● **The task**
Somewhere below are a line with "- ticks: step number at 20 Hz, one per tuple" and a later line with "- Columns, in". Output exactly those lines and all lines between them.

● **Supplied information**

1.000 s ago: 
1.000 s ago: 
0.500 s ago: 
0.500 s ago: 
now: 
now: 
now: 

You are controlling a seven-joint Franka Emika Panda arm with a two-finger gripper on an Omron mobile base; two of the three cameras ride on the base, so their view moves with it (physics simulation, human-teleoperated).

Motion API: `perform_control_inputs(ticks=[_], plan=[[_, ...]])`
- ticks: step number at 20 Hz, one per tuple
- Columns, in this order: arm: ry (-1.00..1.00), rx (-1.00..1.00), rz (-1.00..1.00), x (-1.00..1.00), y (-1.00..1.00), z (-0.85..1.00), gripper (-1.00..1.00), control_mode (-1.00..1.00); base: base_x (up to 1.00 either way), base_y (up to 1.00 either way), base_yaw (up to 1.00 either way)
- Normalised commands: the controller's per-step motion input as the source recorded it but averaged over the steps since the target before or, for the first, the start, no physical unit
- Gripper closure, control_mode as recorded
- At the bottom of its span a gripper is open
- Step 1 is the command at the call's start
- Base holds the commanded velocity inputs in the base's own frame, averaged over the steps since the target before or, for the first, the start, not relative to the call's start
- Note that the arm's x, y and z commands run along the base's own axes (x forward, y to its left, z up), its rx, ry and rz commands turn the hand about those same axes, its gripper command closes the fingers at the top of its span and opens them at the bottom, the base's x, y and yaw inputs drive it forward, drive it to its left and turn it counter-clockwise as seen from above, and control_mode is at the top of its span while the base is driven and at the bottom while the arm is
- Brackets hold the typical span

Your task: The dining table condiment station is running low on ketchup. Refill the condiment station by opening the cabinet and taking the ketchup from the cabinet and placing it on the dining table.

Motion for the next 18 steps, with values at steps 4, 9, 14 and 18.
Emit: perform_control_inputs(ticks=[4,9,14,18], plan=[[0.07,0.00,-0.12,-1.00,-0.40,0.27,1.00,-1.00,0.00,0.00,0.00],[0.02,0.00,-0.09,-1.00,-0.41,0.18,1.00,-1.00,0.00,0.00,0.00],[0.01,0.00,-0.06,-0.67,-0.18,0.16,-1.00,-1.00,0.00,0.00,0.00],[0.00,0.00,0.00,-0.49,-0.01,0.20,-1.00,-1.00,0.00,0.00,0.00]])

● **The completed task**
- ticks: step number at 20 Hz, one per tuple
- Columns, in this order: arm: ry (-1.00..1.00), rx (-1.00..1.00), rz (-1.00..1.00), x (-1.00..1.00), y (-1.00..1.00), z (-0.85..1.00), gripper (-1.00..1.00), control_mode (-1.00..1.00); base: base_x (up to 1.00 either way), base_y (up to 1.00 either way), base_yaw (up to 1.00 either way)

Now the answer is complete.